- Born: 6 February 1932 Kenya Colony
- Died: 1 February 2021 (aged 88)
- Citizenship: Kenya
- Occupations: Politician, entrepreneur
- Known for: Politics, investments
- Title: Former Cabinet Secretary of Finance in the Cabinet of Kenya

= Simeon Nyachae =

Kenyan politician and entrepreneur (1932–2021)

Simeon Nyachae (6 February 1932 – 1 February 2021) was a Kenyan politician, government minister in both the Moi administration and the Kibaki administration, as well as a businessman from Kisii County.
He invested in London, South Africa, Brazil, Zimbabwe, Australia and the US.

==Early life and education==
Nyachae was born into a large polygamous family in Nyaribari, in the then South Kavirondo District of Nyanza Province in Kenya Colony, on 6 February 1932 to colonial chief Musa Nyandusi and the late Pauline Bosibori Nyandusi. In 1941, his father enrolled him in the Nyanchwa Seventh-day Adventist School, and in 1947, he joined the Kereri Intermediate School. Two years later, in 1949, he joined the Kisii Government African School but withdrew in 1953, just a year before he was due to sit for the Ordinary Level School Certificate. He then took up employment at his father's chief's camp as a district clerk. He later attended Torquay Academy and Churchill College, Cambridge, both in the United Kingdom.

==Career==
===Civil service===
Nyachae's career in the civil service began at this point. In 1957, he went to study public administration in London, returning to Kenya in 1960. Upon his return, Nyachae was posted as a district officer in Kangundo Division and later returned to Churchill College, Cambridge for a diploma course in public administration. He became a district commissioner by December 1963. Upon his arrival back in Kenya in 1964, he went back to provincial administration and began to steadily rise up the ranks within the provincial administration, ending up with a position as a provincial commissioner from 1965 to 1979. He later served as the chief secretary in the civil service under the governments of Jomo Kenyatta and Daniel Arap Moi.

===Politics===
Upon his retirement from the civil service, Nyachae was arguably one of the most prominent personalities from Kisii County. He won a parliamentary seat in 1992. His election in Nyaribari Chache Constituency was instrumental in his entry into the Moi government as a cabinet minister first for agriculture and later for finance.

In 1999, he fell out of favor with Moi and resigned from the government after having been moved to the less influential Ministry of Industry. He also left the Kenya African National Union (KANU) to join the opposition, Ford–People, which was by then only a small party with roots in Central Kenya and three deputies in parliament.

====2002 General Elections====
Nyachae's plans to run for the presidency did not receive wide support, as the main opposition groups cooperated with Mwai Kibaki's Democratic Party to form the National Alliance of Kenya, which then teamed up with Raila Odinga's Liberal Democratic Party (LDP) to form the National Rainbow Coalition (NARC).

During the 2002 general elections, Nyachae did not succeed in his presidential bid, but was able to enter parliament with a 14-member Ford–People faction, having won all constituencies in Kisii.

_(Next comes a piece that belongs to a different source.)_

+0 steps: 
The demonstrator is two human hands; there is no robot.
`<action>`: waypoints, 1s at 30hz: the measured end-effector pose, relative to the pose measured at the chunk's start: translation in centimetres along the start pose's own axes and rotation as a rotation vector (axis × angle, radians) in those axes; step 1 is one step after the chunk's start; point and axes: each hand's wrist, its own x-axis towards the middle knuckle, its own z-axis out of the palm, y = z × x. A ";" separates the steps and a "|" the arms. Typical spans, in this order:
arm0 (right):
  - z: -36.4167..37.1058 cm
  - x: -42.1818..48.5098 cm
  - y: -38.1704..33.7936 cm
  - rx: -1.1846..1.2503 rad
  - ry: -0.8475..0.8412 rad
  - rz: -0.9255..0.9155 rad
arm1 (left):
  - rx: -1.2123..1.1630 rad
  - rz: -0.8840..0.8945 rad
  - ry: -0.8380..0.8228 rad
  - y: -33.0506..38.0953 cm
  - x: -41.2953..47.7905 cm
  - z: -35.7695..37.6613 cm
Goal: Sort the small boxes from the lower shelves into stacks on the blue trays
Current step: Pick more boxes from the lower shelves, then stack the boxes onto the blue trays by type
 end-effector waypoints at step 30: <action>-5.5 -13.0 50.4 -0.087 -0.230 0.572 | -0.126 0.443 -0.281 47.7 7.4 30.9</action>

Besides KANU, Ford–People was the only sizeable opposition party in the 2002 parliament.

====Cabinet in the Kibaki Administration====
When president Mwai Kibaki's National Rainbow Coalition started to crumble, the support of Ford–People became more welcomed. In 2004, when president Kibaki was facing strong opposition from his cabinet, he recalled Nyachae to the government as the Minister for Energy and later the Minister for Roads.

Nyachae unsuccessfully ran in the 2007 parliamentary elections. The opposition wave swept his Kisii stronghold and he was soundly defeated, as many government ministers and Ford–People candidates running for office were viewed as being tightly linked with him. In 2002, all the members of parliament were from Ford people party which was headed by Mr Nyachae.

===Business===
Nyachae ran a chain of businesses ranging in nature from agriculture, banking, real estate, transportation and manufacturing.

==Personal life==
Prior to falling ill in 2018, Nyachae's family included five wives and over 20 children. His wives were the late Esther Nyaboke Nyachae, the late Drusilla Kerubo Nyachae, Martha Mwango Nyachae, Silvia Nyokabi (Divorced) and Grace Wamuyu Nyachae. In April 2018, Nyachae tripped and fell at his home in the Loresho neighborhood in northwest Nairobi. He was initially admitted to The Nairobi Hospital for one week, but was then airlifted to London when he did not recover as expected.
===Death===
Nyachae died on 1 February 2021 at the age of 88, as reported by his family, five days short from his 89th birthday.
==Controversy==
Nyachae was named in the Waki Report as one of the masterminds of the 2007–08 post-election violence in which more than 1,600 people died, as he was believed to have organised attacks on ODM opposition leaders.